[REQUIREMENT]: Leave out the pictures, and write out exactly the lines from the beginning of the material to the line holding "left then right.", that line included, and nothing else.

[PROVIDED DATA]:

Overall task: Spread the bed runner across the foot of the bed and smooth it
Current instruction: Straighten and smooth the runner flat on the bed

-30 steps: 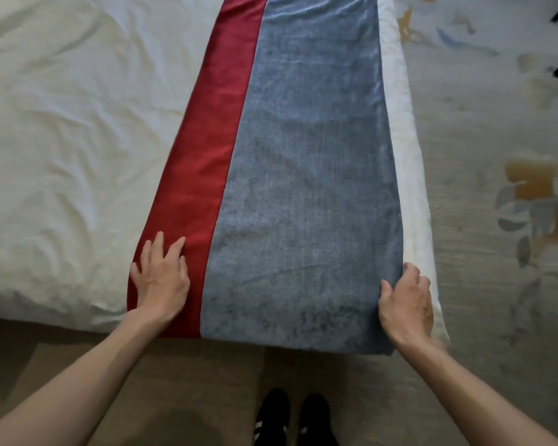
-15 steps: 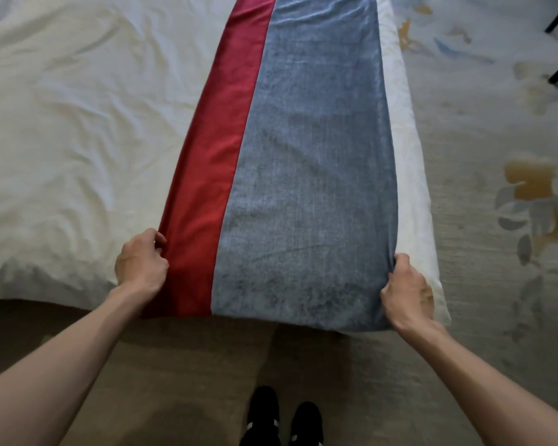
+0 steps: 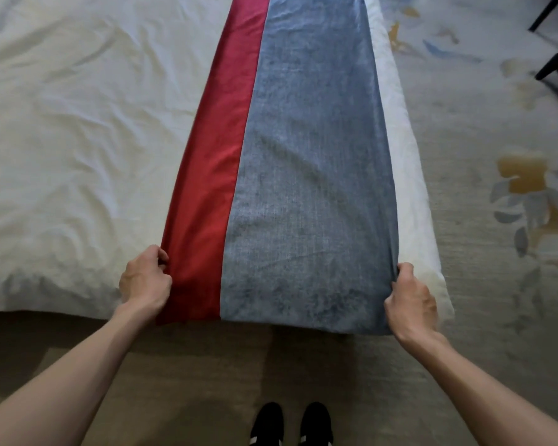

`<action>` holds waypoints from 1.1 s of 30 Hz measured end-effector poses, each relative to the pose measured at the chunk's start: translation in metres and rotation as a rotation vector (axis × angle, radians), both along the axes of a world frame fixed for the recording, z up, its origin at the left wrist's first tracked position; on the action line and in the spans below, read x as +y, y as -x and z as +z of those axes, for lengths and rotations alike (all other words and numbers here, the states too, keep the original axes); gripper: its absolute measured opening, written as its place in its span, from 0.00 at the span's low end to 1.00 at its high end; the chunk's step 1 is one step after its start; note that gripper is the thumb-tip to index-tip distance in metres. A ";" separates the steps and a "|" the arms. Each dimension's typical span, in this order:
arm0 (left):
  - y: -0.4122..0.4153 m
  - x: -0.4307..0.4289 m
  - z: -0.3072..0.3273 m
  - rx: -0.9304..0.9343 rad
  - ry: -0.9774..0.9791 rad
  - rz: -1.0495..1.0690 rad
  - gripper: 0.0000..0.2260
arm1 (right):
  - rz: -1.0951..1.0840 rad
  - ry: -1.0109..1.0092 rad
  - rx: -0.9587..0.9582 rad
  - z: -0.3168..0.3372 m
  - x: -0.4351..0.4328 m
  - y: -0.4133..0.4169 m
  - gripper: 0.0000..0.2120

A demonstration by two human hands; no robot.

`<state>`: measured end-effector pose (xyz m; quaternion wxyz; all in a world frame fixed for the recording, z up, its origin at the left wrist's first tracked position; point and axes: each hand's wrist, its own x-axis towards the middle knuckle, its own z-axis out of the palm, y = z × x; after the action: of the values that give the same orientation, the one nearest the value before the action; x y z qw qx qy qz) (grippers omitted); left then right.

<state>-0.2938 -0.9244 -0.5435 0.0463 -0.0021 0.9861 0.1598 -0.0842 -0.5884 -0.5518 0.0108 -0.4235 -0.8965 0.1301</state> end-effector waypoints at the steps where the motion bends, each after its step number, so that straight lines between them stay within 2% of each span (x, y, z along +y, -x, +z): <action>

[OUTPUT BELOW]:
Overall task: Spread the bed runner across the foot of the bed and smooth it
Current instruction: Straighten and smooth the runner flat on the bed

-30 steps: 
-15 steps: 
+0 steps: 

`<action>` holds waypoints from 1.1 s of 30 Hz measured end-effector poses, each relative to the pose measured at the chunk's start: translation in metres and rotation as a rotation vector (axis × angle, radians), both along the axes of a world frame fixed for the recording, z up, its origin at the left wrist's first tracked position; on the action line and in the spans below, read x as +y, y as -x and z as +z of those axes, for lengths and rotations alike (all other words and numbers here, the states too, keep the original axes); gripper: its absolute measured opening, written as its place in its span, from 0.00 at the span's low end to 1.00 at its high end; the chunk's step 1 is one step after its start; note that gripper is the thumb-tip to index-tip distance in metres. A ";" separates the steps and a "|" the arms. Each dimension's typical span, in this order:
arm0 (left):
  - y: -0.4122..0.4153 m
  - x: -0.4307..0.4289 m
  - z: -0.3072..0.3273 m
  - rx: -0.9304..0.9343 rad
  - ry: -0.9774..0.9791 rad
  - rz: -1.0495..1.0690 rad
  - gripper: 0.0000..0.2260
arm1 (right):
  - rz: -1.0951..1.0840 rad
  - ry: -1.0109..1.0092 rad
  - rx: -0.9587..0.9582 rad
  - z: -0.3168..0.3372 m
  - x: -0.4351..0.4328 m
  - y: -0.4133..0.4169 m
  - gripper: 0.0000..0.2120

A demonstration by two human hands; no robot.

`<state>`: measured end-effector pose (xyz m; quaternion wxyz; all in a world frame fixed for the recording, z up, its origin at the left wrist's first tracked position; point and axes: each hand's wrist, its own x-axis towards the middle knuckle, its own z-axis out of the palm, y = z × x; after the action: of the values that give the same orientation, the one nearest the value before the action; x y z qw qx qy qz) (grippers omitted); left then right.

The exercise is done, and nothing more is needed.